Bildiğim kadarıyla Başardılar Turizm markasıyla bir aile işletmeniz de var. Sektöre ilk göz kırpışınızda bu sağlam temellerin de etkisi olmuştur mutlaka?

Turizmin bir parçası olarak faaliyet gösteren bir aile işletmesinde büyümüş olmak elbette konuya dair ilgimi daima canlı tuttu. “Misafir ağırlamak, müşterinin işletmeden memnun ayrılması, hareketli ve monotonluktan uzak bir hayat, diğer sektörlere göre eğlenceli bir işle iştigal etmek” turizmin en çekici yönleridir bana kalırsa. Ben yüksek lisans tezimi hazırlarken ülkemiz kongre turizm alanında gerçekten başarılı dönemler geçiriyordu.
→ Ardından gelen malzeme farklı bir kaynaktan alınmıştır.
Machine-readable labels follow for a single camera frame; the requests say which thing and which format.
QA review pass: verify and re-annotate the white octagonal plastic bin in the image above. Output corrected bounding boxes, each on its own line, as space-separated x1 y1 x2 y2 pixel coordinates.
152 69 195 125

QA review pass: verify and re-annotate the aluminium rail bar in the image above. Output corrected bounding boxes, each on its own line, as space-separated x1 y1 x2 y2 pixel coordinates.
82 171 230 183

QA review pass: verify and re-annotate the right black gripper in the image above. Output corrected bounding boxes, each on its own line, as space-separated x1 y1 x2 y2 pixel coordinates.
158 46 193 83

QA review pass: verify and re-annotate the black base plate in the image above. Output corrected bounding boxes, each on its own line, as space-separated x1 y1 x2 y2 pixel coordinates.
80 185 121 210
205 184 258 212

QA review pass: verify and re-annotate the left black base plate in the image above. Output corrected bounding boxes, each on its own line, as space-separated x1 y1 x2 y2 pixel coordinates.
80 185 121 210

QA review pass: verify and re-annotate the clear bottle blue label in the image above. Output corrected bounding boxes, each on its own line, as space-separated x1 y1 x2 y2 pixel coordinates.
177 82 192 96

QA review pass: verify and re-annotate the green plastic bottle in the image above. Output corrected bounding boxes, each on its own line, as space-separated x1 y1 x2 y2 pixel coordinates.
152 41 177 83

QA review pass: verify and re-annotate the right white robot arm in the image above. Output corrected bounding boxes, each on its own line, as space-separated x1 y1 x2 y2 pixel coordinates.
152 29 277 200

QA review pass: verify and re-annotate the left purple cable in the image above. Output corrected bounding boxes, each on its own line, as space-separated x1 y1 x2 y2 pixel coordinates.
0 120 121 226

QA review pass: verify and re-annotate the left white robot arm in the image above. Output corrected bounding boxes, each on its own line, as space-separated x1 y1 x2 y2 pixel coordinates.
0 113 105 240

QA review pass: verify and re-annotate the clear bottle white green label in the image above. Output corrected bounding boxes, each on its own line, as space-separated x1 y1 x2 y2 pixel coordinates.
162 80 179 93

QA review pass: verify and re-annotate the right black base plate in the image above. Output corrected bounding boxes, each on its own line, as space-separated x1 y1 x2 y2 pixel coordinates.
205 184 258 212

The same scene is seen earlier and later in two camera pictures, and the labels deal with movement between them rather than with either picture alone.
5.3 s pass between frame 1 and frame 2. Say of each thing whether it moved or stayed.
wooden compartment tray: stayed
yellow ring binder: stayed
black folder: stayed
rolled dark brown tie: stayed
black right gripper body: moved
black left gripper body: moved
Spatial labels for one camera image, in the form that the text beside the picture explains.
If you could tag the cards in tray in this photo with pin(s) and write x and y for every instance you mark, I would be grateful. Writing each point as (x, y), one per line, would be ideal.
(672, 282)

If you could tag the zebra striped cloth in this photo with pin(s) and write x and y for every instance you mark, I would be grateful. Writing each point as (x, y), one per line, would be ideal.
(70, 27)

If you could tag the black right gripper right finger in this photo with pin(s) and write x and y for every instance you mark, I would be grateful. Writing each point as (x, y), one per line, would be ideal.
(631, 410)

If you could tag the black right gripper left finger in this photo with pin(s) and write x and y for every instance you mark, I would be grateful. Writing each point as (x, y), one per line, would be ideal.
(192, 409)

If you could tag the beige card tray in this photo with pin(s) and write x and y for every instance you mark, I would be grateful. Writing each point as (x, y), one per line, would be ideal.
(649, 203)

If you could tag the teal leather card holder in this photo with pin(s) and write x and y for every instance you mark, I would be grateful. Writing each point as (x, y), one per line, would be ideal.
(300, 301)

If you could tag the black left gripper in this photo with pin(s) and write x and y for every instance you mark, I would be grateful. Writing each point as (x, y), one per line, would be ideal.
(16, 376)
Hem şehirler sıralamasında İstanbul hem de ülkeler sıralamasında ülkemiz ilk 5 hatta 10’un içindeydi. Cazip bir alandı açıkçası, gelecek vadediyordu. Ekonomik dalgalanmaları henüz yaşamadığımız dönemlerdi. Kendimi gerçekleştirebileceğime inandığım bir alandı ve öyle de oldu diye düşünüyorum. Ülkemizde ve dünyada yaşanan tüm sorunlara rağmen yine de çalışıyoruz, kaliteli organizasyonların parçası oluyoruz. Bu beni inanılmaz motive ediyor. Her şeye rağmen iyi gittiğimizi düşünüyorum.

Başardılar Turizm’deki ilk görev tanımınız neydi?

Şirketimizdeki ilk görev tanımım müşteri ilişkileri sorumlusu oldu. Eczacıbaşı’nda satış bölümünde çalıştığımdan dolayı bu konuya yabancı değildim elbette. Bir süre özel sektörde çalıştıktan sonra kendi işletmemizde işe başlamayı tercih etmemin sebebi de biraz budur. Çalışma hayatını görmek, müşteriyi tanımak, bir hizmet sağlayıcı veya satışçı olarak müşteri beklentilerini öğrenmek, iş arkadaşlarını tanımak ve süreçleri yönetmek. Hangi sektörde olursa olsun, bu konuların ortak başlıklar olduğunu düşünüyorum ve özel sektörde geçirdiğim iki yıl bana bu konularda fikir edinme şansı tanıdı.

Turizme bir aile işletmesinde başlamak, fırsat mı, kayıp mı oldu sizin için?

Babam işletmemizin başında, titiz bir kişidir. Müşteri memnuniyetini çok önemser. Kendisinin kullanmayacağı hiçbir şeyi tekneye sokmaz, bu bazen bir gıda ürünüdür bazen de bir tekstil ürünü. Müşterilerine daima yapabileceğinin en iyisini sunmak ister. Kendisinden öğrendiğim en önemli öğütlerden biri budur diyebilirim ve bana daima son derece geniş, özgür bir çalışma alanı açmıştır. Yapılması gerektiğini düşündüğüm değişiklikler, yenilikler… Bunlar her neyse hep yapmıştır, yaptırmıştır. Babamla çalıştığım için çok şanslıyım.

“Müthiş keyifli bir iş yapıyoruz. İstanbul Boğazı’nda çalışmak, her an bu güzelliğe şahit olmak gerçekten büyük bir şans. Yaptığımız işi çok seviyoruz ve bu yüzden de işimizi iyi yapıyoruz.”

 

Sunset Cruises hikayesi nasıl başladı peki? Bu alanda sunduğunuz hizmetler neler?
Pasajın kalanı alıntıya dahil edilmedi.